As the product of and a firm believer in a Liberal Arts Education, this article really spoke to me.
My father and I fought constantly about my majors in College. He wanted me to major in Business, which bored the hell out of me, and I wanted a Liberal Arts Degree in History.
I won. And I’ve done just fine…
And I wouldn’t have given up the experience of being exposed to so many new and different things and learning to look at the world in through new lenses and filters.
I firmly believe the purpose of College is to learn new things, learn to be open to new thoughts and be exposed to different ways of seeing the world. It’s about learning to question, learning to think critically and learning to make fact-based decisions.
It’s not about making money. That will come if you know how to think, grow and plan…
Many American families are asking whether sending their children to college is worth it if they end up in jobs that pay less than the cost of tuition.
Mike Rose, a professor of education at UCLA, says it makes complete sense for people to be concerned about the economic benefits of college.
“We respond to the threat that’s most imminent, right?” Rose tells Weekend Edition Saturday host Scott Simon.
But, he says, there are many other reasons to get a college education.
Rose, the author of Why School? and other books, cites the idea of intellectual growth — “not just learning things to make a living, but also learning things to enable you to do things with your life, to enable you to find interests and pursuits that may in some way or another expand the way we see things.”
There are also social benefits, he says: learning to think together, learning to attack problems together, learning how to disagree.
“One of the great things about bringing so many people together in this common space,” he says, “is that you’re almost forced to have to deal with and encounter people who see the world in a very different way from your own, ways that you maybe never even thought of.”
Rose points to the Jeffersonian ideal that having a functioning democracy requires having an educated citizenry. The concept may be difficult to appreciate when one is working as a barista, he says, but that might be exactly the time when a person should be thinking about it.

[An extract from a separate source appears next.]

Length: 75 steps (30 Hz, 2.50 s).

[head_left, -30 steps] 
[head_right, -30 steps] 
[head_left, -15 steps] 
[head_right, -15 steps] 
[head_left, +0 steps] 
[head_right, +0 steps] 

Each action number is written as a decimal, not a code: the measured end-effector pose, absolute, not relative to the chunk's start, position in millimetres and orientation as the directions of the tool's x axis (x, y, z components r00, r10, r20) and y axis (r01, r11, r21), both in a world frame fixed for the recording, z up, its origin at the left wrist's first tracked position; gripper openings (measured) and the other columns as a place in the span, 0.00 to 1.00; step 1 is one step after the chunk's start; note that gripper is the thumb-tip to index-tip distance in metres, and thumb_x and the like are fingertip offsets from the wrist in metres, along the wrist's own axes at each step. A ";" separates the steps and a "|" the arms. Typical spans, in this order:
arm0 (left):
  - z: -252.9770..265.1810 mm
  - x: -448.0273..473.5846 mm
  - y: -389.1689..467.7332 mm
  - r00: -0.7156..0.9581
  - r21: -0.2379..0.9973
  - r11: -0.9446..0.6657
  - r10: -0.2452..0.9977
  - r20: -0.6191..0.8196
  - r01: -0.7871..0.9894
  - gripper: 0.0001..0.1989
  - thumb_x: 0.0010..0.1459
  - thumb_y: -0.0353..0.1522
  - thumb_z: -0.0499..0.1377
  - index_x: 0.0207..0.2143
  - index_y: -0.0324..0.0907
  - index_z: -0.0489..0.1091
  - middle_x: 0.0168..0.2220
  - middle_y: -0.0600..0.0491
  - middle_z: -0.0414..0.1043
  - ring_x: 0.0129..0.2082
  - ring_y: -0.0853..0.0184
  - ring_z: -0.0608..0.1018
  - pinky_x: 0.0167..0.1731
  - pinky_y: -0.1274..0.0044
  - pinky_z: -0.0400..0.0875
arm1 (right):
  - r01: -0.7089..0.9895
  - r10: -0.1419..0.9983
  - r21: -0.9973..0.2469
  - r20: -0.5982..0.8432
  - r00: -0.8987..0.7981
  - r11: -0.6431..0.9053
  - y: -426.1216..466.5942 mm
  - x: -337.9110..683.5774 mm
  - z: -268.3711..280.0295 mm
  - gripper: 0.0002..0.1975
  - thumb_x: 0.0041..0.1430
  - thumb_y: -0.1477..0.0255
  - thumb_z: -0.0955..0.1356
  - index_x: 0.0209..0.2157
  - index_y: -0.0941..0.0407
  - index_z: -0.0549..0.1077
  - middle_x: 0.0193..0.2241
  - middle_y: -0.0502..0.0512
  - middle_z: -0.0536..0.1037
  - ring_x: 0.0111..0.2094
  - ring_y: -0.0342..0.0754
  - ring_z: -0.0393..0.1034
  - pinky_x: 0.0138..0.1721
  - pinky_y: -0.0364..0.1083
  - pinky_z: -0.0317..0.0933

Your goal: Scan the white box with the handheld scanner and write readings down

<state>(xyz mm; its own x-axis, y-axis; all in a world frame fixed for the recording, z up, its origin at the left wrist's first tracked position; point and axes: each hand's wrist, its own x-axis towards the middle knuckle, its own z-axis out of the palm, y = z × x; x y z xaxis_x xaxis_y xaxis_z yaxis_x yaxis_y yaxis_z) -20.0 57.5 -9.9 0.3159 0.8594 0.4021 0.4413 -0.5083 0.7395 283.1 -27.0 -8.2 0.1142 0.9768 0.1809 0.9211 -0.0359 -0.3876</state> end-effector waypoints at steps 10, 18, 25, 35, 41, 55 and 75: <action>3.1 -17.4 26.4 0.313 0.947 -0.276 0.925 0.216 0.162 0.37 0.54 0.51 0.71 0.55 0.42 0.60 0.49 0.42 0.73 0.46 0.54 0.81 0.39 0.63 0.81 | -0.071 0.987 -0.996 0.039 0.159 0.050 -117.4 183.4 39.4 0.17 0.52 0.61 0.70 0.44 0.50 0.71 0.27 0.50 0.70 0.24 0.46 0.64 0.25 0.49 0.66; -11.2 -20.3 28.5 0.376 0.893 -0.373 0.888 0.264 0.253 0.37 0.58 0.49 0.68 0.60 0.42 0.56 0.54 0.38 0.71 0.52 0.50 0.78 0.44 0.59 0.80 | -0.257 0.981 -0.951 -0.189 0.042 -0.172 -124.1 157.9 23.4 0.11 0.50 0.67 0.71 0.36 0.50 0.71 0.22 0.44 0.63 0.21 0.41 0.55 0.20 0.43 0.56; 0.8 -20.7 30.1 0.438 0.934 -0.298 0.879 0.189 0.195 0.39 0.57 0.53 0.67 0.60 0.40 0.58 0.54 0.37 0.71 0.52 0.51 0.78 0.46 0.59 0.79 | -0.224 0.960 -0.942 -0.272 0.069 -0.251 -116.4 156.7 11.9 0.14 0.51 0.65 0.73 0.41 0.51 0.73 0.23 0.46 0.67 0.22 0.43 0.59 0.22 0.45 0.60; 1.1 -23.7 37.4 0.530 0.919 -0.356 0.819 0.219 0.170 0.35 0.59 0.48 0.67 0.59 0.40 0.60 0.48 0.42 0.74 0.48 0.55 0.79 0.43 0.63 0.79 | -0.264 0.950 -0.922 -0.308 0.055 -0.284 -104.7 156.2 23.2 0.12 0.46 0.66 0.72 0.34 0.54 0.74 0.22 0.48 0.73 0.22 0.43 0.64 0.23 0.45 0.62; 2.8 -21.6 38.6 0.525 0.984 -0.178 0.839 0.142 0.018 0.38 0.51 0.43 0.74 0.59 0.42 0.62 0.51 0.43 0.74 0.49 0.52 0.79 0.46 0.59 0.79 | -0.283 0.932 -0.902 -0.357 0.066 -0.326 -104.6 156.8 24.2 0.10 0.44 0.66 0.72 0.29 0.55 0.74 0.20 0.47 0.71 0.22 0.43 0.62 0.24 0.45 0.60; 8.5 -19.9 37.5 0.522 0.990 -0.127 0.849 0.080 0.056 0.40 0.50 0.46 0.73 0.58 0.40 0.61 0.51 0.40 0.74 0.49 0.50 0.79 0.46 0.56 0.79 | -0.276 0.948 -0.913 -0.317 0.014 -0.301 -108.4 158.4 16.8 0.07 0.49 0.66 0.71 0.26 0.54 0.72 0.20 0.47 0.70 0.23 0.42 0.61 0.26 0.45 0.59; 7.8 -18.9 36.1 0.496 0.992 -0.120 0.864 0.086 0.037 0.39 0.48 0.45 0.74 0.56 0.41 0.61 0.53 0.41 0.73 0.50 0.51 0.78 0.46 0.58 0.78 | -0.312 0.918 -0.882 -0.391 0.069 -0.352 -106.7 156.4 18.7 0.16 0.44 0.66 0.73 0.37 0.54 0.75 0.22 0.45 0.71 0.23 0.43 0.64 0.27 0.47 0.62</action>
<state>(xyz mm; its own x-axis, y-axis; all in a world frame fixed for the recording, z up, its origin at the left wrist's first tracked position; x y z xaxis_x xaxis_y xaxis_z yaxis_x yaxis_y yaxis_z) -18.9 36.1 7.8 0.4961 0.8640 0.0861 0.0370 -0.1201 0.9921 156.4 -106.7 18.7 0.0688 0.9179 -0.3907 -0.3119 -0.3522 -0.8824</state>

“You know, to be able to think about our economic situation in some kind of an analytical and sophisticated way is not something that comes easy,” he says, “and I think it does come with study.”
Rose says that if we preach only the economic payoff of education, we affect what and how we teach.
“It ends up affecting the way we define what it means to be educated,” he says. “That’s pretty important stuff to be thinking about in a free society.”